Although I've lived in Astoria, Queens, for twelve years and worked in nearby Long Island City for a few years, I'd never been to Brooklyn Grange until earlier this month. Although the name points to that hipper borough to the south, the Grange's first rooftop farm is located in Queens, specifically on Northern Boulevard, a car-oriented thoroughfare that leads to and from the Queensboro Bridge. I work on Northern Boulevard and frequent the coffee shop in the base of the building where the Grange has its one-acre farm. Faced with a cold- or allergy-related sore throat that wouldn't go away, I headed to the Grange on one of its open Saturdays in June to buy some honey – what turned out to be the most delicious honey I've ever eaten.

[Photos from my visit to the Brooklyn Grange]

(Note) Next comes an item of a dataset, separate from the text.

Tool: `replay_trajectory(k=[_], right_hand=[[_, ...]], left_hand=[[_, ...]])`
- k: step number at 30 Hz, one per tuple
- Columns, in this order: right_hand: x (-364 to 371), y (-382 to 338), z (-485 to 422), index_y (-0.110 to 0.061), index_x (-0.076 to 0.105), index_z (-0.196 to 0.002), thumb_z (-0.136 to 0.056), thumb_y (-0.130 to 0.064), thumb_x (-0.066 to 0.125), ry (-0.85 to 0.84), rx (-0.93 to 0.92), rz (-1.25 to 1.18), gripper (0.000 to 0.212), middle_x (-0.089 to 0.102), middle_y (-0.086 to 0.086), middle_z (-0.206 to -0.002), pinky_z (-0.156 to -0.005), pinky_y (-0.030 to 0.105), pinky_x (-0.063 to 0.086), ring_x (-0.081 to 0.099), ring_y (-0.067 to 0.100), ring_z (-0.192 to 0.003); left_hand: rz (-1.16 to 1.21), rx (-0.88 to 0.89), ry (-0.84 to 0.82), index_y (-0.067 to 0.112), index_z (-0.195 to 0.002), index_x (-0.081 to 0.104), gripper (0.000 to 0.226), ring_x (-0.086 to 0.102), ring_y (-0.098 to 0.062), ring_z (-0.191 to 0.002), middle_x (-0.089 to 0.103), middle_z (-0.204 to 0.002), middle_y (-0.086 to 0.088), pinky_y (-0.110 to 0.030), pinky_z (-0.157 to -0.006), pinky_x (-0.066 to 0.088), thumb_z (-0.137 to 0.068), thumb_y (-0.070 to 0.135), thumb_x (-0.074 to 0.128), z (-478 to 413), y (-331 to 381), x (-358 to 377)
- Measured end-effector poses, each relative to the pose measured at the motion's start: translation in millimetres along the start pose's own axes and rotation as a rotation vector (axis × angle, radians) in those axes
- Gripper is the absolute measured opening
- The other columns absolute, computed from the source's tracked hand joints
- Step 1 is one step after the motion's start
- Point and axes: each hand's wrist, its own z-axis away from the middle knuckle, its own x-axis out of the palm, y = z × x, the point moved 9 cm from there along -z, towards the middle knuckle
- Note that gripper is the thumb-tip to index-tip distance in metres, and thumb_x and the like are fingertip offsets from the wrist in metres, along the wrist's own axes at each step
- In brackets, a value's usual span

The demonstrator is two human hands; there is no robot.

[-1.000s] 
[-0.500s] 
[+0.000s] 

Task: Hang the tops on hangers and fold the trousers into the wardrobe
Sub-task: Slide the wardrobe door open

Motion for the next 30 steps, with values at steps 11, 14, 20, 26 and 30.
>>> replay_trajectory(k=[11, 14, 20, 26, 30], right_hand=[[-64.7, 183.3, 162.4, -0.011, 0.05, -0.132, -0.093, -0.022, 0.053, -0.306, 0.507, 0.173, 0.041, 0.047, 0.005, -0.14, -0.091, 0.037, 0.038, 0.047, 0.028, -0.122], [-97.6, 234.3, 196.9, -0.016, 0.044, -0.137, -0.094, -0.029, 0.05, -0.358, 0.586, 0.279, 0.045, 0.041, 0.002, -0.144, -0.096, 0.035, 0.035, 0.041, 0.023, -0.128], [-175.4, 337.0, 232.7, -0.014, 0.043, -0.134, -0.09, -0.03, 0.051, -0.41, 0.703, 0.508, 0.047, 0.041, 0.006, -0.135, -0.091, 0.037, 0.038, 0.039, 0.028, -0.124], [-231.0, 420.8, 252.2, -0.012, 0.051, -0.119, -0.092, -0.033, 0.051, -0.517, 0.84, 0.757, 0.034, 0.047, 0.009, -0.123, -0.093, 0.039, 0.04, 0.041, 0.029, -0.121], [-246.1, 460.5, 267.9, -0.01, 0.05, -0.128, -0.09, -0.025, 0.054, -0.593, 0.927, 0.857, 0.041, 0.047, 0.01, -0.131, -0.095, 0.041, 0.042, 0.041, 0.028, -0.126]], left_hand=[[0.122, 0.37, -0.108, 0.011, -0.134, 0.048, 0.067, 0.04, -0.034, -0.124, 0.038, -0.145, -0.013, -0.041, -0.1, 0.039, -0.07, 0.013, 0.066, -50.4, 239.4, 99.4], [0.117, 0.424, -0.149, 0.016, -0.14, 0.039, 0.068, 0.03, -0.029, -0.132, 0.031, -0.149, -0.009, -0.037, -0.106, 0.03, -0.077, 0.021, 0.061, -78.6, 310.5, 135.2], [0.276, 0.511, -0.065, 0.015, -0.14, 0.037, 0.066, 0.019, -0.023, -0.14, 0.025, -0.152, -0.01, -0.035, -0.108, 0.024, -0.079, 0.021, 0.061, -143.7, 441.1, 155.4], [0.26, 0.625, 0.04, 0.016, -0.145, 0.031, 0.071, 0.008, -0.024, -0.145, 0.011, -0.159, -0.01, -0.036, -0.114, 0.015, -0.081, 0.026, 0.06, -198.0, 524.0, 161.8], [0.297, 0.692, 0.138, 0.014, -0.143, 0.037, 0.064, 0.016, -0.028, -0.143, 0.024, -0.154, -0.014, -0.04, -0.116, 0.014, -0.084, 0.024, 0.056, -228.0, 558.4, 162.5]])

I'm bringing up Brooklyn Grange here, in the context of AB's Food issue, because it is a trailblazer of sorts, at least in regards to urban farming in New York City. Created eight years ago as "the largest soil rooftop farm in the world," the Grange bested itself a few years later when it built a 1.5-acre rooftop farm in the Brooklyn Navy Yard. Although the farms are for most people out of sight, and therefore out of mind, they are part of the commendable trend of covering flat roofs in cities with green roofs. But of course they go one better and make the rooftops productive. Seen in terms of urban planning, urban farms point to the temporary use of large vacant lots, the potential reuse of big-box stores in suburbs, and the preservation of old industrial buildings in cities; all with the eye of having large enough footprints for cultivation (one acre is certainly a decent size, what I recall from writing about Chicago's Mobile City Farmstead years ago). In this sense, food and architecture are wed strongly together, though of course this is not the only way they relate to each other.

Architecture Boston's summer 2018 issue explores food in many ways – "from measured rituals to decorated spaces to ingenuity of form," as it attests. One section, "Assemble the Ingredients," tackles how "food is changing the way we plan and use urban spaces," be it with rooftop farms, urban beekeeping, "beer urbanism," or other means of local food consumption. The issue has articles on the design of the spaces where we eat (e.g. Four Seasons, RIP), but also one architect-turned-pastry chef that even I couldn't resist: Dinara Kasko. Not only do her creations look tectonic, they are designed using the same 3D software that architects and architecture students use. In the process she has fused the realms of architecture and food to create unexpected yet elegant desserts that I hope taste as good as they look.